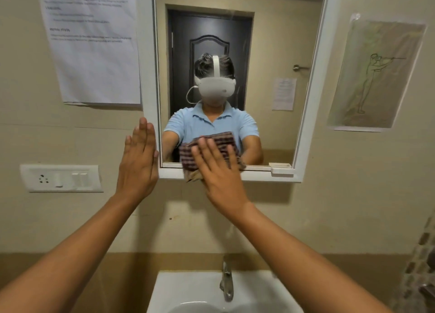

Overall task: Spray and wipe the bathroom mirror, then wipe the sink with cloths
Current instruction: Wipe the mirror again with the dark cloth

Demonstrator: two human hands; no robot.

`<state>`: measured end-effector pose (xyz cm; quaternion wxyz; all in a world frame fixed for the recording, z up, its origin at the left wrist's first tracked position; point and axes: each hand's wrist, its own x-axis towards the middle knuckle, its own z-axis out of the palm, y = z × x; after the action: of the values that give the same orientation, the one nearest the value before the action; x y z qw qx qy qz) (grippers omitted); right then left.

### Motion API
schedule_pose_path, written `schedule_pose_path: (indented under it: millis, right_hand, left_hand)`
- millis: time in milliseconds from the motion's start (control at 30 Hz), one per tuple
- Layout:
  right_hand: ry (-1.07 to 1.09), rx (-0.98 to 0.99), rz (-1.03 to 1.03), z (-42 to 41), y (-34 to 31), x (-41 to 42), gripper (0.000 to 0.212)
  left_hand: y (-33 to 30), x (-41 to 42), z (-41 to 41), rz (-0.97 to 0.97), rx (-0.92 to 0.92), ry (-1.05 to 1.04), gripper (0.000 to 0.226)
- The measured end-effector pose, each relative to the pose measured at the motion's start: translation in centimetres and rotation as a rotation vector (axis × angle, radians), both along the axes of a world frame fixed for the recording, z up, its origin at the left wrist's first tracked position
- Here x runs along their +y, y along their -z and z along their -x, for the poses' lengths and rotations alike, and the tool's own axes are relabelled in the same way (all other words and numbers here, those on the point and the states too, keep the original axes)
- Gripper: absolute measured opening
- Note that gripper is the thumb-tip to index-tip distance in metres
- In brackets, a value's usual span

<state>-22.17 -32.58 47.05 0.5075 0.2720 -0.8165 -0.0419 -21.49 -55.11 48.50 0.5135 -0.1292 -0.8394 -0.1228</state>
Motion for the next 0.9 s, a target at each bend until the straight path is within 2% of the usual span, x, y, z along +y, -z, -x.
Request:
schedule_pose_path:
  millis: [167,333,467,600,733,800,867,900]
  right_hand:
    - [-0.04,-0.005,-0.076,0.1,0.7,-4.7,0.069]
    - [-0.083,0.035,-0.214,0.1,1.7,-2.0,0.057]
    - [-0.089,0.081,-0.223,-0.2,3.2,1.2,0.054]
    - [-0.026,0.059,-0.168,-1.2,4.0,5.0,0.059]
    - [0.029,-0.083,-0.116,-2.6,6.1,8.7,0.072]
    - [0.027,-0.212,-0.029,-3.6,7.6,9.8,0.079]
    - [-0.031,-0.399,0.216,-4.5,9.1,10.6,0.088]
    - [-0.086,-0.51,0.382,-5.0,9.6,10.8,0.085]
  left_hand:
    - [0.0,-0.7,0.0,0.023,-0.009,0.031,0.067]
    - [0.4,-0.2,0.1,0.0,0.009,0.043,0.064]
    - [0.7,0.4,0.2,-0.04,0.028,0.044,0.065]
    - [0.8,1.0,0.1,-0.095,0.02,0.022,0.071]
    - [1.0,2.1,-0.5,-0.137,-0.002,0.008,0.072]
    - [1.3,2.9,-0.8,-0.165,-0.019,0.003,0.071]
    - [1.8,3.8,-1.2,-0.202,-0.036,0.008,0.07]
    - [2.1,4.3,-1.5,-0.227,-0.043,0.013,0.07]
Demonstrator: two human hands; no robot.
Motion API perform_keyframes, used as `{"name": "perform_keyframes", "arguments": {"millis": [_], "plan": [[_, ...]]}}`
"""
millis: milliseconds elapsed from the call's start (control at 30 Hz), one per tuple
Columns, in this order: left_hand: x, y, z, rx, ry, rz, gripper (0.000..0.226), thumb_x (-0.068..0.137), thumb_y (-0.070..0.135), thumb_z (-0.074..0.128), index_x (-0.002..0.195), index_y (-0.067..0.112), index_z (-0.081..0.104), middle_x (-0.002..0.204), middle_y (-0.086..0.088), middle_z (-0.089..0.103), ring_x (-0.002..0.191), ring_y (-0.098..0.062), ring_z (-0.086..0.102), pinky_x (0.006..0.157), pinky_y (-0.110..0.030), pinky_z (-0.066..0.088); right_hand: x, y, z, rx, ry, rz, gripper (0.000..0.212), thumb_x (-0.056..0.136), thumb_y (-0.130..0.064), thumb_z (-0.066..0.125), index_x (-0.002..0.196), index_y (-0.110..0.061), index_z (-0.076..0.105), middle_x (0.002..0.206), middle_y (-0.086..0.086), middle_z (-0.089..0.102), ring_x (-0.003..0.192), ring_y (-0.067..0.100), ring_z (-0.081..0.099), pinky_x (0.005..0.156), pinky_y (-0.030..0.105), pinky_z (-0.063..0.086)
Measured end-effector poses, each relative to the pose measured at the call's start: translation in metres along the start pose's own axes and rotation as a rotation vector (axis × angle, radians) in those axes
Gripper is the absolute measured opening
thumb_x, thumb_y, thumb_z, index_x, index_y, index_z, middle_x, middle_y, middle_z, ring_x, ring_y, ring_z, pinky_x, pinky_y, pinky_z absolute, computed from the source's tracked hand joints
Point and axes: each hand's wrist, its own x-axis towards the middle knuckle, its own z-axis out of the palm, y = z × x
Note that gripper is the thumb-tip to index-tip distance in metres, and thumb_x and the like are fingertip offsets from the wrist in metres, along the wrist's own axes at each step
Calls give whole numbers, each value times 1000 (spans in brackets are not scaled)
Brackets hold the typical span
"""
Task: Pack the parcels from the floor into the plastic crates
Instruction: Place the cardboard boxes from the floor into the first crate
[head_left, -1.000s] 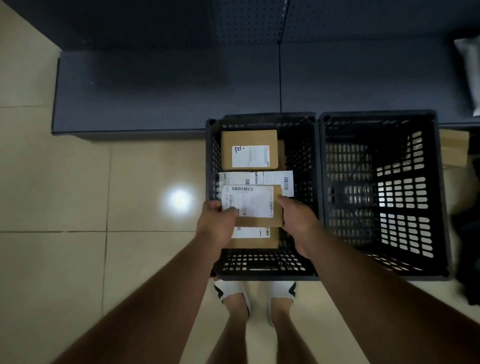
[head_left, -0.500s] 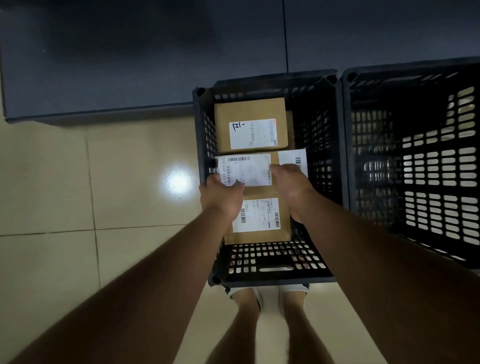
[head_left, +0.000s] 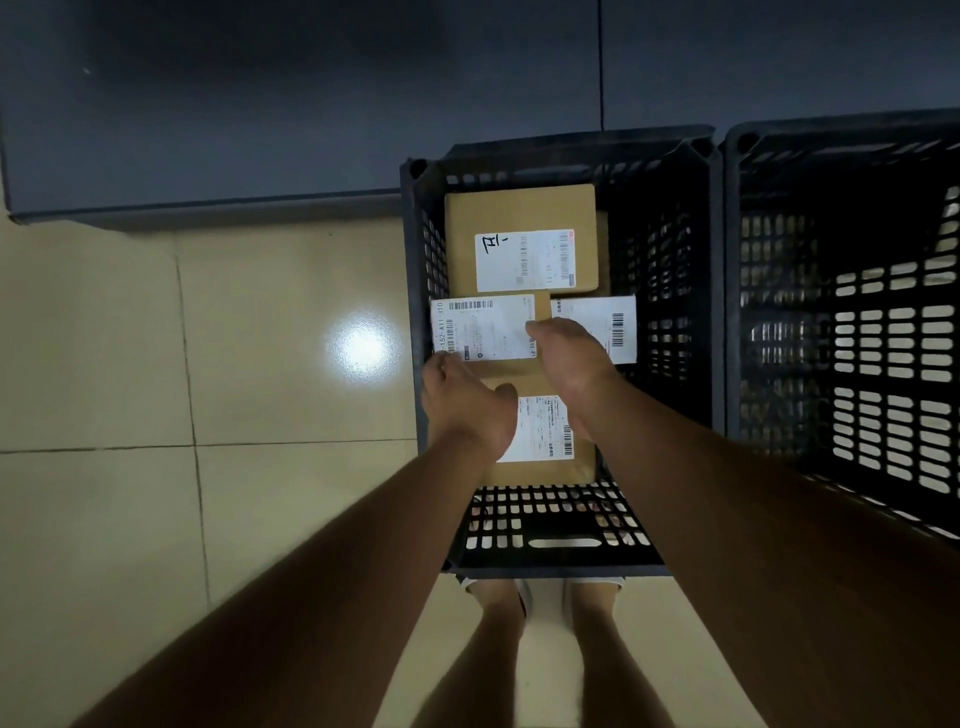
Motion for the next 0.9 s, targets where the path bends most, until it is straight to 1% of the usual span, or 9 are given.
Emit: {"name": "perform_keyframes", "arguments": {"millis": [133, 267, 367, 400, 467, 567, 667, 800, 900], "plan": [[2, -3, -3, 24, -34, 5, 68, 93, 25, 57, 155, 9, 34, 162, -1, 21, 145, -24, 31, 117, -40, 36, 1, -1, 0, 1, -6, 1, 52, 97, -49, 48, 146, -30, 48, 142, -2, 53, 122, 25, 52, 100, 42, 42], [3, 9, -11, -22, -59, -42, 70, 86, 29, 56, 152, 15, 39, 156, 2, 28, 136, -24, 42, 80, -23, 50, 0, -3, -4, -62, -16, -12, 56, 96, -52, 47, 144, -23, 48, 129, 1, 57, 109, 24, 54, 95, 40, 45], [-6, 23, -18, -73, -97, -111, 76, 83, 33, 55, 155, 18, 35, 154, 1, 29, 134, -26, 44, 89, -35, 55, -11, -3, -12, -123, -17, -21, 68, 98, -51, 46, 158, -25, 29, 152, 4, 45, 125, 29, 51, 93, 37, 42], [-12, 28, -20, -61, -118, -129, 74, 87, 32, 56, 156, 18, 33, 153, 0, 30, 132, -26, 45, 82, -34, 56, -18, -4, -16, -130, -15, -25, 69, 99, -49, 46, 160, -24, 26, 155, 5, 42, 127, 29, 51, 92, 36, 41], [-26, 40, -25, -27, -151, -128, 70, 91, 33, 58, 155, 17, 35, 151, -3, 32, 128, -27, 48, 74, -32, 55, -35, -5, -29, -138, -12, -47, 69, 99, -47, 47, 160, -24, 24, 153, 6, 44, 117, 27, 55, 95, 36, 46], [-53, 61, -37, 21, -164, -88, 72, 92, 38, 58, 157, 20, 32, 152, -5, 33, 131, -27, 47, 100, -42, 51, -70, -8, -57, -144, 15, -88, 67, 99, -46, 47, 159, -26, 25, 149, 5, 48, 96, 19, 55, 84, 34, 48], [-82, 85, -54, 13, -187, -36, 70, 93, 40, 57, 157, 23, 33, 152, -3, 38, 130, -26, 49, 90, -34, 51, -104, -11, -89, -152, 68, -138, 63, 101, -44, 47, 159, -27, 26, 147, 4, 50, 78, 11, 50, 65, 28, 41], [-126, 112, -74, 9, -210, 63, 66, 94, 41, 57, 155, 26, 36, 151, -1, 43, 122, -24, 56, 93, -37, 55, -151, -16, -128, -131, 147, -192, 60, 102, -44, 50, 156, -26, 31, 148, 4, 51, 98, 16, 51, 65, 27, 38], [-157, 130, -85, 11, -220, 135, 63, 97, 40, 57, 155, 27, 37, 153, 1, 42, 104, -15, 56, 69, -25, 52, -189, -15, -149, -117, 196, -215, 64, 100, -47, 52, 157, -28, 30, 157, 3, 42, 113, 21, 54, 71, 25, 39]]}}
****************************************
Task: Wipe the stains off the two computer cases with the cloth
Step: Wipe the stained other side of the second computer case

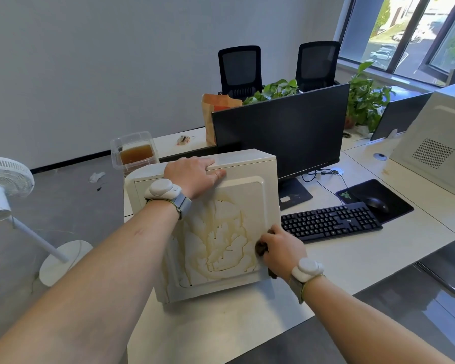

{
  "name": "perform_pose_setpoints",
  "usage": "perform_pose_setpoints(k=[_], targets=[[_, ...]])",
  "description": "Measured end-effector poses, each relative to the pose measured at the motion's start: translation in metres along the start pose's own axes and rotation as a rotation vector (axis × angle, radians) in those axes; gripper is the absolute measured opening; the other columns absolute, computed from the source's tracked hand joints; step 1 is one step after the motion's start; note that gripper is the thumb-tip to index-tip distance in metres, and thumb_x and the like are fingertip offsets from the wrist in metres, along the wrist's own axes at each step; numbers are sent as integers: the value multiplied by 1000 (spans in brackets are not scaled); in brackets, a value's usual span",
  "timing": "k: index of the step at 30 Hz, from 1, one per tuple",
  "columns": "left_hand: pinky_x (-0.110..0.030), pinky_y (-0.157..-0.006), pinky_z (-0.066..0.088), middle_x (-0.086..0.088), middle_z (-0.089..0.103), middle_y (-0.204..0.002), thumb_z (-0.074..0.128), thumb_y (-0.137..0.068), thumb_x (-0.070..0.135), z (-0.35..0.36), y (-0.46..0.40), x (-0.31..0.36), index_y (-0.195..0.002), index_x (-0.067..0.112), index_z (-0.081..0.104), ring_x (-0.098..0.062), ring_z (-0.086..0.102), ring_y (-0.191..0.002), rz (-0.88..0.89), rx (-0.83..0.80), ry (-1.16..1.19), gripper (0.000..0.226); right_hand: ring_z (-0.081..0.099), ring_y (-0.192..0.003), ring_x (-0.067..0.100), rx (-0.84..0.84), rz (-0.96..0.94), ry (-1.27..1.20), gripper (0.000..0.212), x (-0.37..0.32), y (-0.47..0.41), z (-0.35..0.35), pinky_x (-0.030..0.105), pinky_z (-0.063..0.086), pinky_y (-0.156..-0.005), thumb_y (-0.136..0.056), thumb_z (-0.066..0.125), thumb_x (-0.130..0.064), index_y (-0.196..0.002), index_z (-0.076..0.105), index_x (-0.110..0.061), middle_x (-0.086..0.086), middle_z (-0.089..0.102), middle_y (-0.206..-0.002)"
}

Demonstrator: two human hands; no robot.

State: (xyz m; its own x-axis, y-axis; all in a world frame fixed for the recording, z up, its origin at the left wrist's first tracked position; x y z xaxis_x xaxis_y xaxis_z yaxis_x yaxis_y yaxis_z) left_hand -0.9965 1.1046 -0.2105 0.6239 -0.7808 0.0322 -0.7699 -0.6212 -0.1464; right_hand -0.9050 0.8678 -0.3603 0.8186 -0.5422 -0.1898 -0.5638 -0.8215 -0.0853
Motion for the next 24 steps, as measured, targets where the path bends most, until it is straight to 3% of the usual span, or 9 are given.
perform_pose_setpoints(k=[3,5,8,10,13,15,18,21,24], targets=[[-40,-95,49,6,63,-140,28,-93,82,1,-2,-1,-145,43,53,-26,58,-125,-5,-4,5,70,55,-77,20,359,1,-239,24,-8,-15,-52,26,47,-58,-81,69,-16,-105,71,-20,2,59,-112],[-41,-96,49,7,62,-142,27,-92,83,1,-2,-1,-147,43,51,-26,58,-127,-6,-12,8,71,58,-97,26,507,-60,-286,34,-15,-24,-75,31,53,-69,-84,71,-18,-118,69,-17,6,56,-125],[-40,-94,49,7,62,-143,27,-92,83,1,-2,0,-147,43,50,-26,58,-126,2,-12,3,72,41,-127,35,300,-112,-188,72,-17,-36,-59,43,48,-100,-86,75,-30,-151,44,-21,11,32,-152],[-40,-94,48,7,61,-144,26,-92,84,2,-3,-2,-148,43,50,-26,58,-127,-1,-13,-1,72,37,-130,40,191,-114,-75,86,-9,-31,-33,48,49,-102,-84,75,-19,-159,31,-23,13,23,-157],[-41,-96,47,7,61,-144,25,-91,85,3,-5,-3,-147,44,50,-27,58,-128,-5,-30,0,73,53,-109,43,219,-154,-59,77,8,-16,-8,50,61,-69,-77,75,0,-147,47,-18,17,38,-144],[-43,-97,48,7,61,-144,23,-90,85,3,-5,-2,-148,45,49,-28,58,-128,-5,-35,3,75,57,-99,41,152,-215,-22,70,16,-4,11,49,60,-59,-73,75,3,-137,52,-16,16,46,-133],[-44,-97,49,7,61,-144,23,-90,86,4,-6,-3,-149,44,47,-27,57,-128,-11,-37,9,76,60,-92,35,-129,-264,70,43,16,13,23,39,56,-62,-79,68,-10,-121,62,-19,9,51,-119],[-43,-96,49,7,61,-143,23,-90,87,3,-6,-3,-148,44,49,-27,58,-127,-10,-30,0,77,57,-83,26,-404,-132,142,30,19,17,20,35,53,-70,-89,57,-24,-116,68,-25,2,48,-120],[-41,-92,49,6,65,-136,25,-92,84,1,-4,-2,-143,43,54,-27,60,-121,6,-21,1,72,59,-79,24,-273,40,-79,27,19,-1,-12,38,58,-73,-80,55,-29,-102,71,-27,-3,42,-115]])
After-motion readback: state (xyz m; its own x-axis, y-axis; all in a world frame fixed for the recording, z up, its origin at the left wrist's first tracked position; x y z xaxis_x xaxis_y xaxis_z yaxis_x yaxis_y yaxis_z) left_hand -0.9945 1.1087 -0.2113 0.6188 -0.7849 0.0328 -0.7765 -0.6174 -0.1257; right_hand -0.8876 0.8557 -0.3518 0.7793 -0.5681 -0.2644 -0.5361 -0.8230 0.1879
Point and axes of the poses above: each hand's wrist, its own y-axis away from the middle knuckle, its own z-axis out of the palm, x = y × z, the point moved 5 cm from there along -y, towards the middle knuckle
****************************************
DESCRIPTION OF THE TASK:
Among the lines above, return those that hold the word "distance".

ANSWER TO THIS EXERCISE:
- Note that gripper is the thumb-tip to index-tip distance in metres
Note that gripper is the thumb-tip to index-tip distance in metres, and thumb_x and the like are fingertip offsets from the wrist in metres, along the wrist's own axes at each step
  "description": "Measured end-effector poses, each relative to the pose measured at the motion's start: translation in metres along the start pose's own axes and rotation as a rotation vector (axis × angle, radians) in those axes; gripper is the absolute measured opening; the other columns absolute, computed from the source's tracked hand joints; step 1 is one step after the motion's start; note that gripper is the thumb-tip to index-tip distance in metres, and thumb_x and the like are fingertip offsets from the wrist in metres, along the wrist's own axes at each step; numbers are sent as integers: the value multiplied by 1000 (spans in brackets are not scaled); in brackets, a value's usual span",

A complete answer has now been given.